Salah satu contoh yang disorot adalah penipuan dengan audio dan video buatan AI yang meniru CFO sebuah firma. Kasus itu disebut berhasil mencuri dana sebesar 25 juta dollar, dan menunjukkan bahwa manipulasi identitas kini tidak lagi terbatas pada teks atau email.

Reza menilai risiko seperti ini menuntut organisasi untuk melihat keamanan sebagai proses berkelanjutan. Ketika serangan bisa dipersonalisasi dan dipercepat oleh AI, pertahanan juga harus ikut bergerak otomatis dan berbasis konteks.

Pelajaran dari insiden sektor finansial

Kasus bank daerah memberi gambaran bahwa kelemahan kecil dapat berujung pada kerugian besar. Investigasi yang disampaikan Reza menunjukkan sistem IT belum diperbarui sejak 2012, tata kelola keamanan lemah, tidak ada Security Operation Centre (SOC) 24 jam, dan risiko vendor tidak dikelola dengan baik.

Dampaknya tidak hanya berhenti pada kerugian finansial. Operasional bank ikut terganggu karena akses mobile banking dan ATM harus dibekukan selama berbulan-bulan untuk mitigasi kerusakan.

Biaya pemulihan pun terbukti lebih berat dibandingkan biaya pencegahan. Kerugian Rp143 miliar akhirnya harus ditutup menggunakan laba tahun lalu perusahaan, yang menegaskan pentingnya investasi keamanan sejak awal.

Empat pilar ketahanan siber

Reza Aminy memaparkan empat pilar yang dianggap penting untuk membangun ketahanan siber di era AI dan cloud computing.

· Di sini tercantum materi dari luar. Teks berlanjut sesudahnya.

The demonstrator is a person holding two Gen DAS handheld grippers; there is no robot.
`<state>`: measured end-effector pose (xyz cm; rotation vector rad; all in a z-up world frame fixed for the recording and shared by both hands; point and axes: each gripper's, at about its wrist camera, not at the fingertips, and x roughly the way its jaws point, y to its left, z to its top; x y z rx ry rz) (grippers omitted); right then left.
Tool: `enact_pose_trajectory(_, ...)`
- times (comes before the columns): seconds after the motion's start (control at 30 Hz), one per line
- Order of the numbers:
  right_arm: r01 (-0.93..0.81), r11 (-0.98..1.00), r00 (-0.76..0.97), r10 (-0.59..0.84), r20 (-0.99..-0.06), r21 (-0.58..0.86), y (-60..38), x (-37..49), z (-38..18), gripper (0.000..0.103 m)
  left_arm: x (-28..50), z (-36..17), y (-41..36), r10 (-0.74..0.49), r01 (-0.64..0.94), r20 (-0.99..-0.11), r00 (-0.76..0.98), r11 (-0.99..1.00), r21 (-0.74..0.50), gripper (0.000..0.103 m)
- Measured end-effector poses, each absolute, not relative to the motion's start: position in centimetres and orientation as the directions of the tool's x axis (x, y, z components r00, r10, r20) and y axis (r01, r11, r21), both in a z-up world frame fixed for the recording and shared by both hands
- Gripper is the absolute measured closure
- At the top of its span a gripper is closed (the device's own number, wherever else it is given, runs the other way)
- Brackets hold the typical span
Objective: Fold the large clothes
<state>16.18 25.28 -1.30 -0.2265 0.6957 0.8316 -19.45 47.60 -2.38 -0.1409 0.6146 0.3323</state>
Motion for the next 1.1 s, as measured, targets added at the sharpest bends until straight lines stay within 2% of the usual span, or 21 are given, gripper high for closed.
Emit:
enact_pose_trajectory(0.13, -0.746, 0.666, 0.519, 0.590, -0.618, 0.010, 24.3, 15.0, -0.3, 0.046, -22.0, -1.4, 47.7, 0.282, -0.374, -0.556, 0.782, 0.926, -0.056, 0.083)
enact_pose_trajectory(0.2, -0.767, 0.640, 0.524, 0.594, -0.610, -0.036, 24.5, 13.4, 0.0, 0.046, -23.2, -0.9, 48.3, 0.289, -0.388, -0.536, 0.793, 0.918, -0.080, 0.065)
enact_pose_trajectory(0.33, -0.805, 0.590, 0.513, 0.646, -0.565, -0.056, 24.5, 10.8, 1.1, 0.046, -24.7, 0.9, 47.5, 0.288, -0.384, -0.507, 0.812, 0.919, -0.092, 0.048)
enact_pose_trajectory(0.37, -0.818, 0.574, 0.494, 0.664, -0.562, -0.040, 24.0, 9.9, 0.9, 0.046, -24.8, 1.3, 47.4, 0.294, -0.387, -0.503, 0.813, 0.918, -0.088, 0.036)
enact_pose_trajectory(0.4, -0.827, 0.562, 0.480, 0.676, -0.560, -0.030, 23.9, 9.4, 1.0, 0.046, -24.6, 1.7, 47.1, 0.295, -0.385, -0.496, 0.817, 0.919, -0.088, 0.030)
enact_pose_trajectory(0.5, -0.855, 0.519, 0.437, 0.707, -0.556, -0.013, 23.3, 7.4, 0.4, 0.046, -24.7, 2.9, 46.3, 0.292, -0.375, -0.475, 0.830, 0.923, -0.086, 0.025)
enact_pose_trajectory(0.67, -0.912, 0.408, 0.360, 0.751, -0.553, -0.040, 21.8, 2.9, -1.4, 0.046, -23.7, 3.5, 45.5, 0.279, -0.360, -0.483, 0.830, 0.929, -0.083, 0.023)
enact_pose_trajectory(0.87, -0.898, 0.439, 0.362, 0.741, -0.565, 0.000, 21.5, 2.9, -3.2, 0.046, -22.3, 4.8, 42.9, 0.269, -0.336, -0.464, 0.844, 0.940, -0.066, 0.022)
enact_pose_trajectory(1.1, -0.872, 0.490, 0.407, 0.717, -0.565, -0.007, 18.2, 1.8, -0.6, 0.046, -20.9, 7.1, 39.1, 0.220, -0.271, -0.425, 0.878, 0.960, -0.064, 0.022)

  1. Kontrol identitas dan konteks
    Organisasi perlu memakai autentikasi multifaktor berbasis perangkat keras yang tahan phishing. Akses juga harus sadar konteks agar hanya pengguna terverifikasi yang bisa masuk ke data sensitif.

  2. Otomatisasi pertahanan
    Pertahanan tidak bisa lagi bergantung pada patching manual semata. Penggunaan Web Application Firewall (WAF) dan pendekatan otomatis di sisi edge membantu memblokir ancaman lebih cepat.

  3. Modernisasi respons insiden
    Pipeline respons insiden cloud yang otomatis dapat memangkas waktu penahanan ancaman dari hitungan hari menjadi menit. Langkah ini penting karena aktor siber kini juga aktif menghancurkan log dan cadangan data.

  4. Budaya keamanan mendalam
    Manajemen risiko siber perlu menjadi bagian dari budaya perusahaan. Karyawan harus diposisikan sebagai lini pertahanan pertama, terutama untuk menghadapi rekayasa sosial.

Ketahanan siber bukan hanya soal teknologi

Pendekatan yang kuat tidak cukup jika hanya berfokus pada alat keamanan. Organisasi juga perlu menggabungkan tata kelola, pemantauan berkelanjutan, dan pengujian berkala agar siap menghadapi ancaman baru.

BDO di Indonesia menegaskan komitmennya untuk mendampingi organisasi melalui kerangka kerja manajemen risiko yang terformalisasi. Fokusnya tidak hanya pada teknologi, tetapi juga pada penguatan budaya keamanan dan kesiapan menghadapi serangan yang makin kompleks di lingkungan cloud dan AI.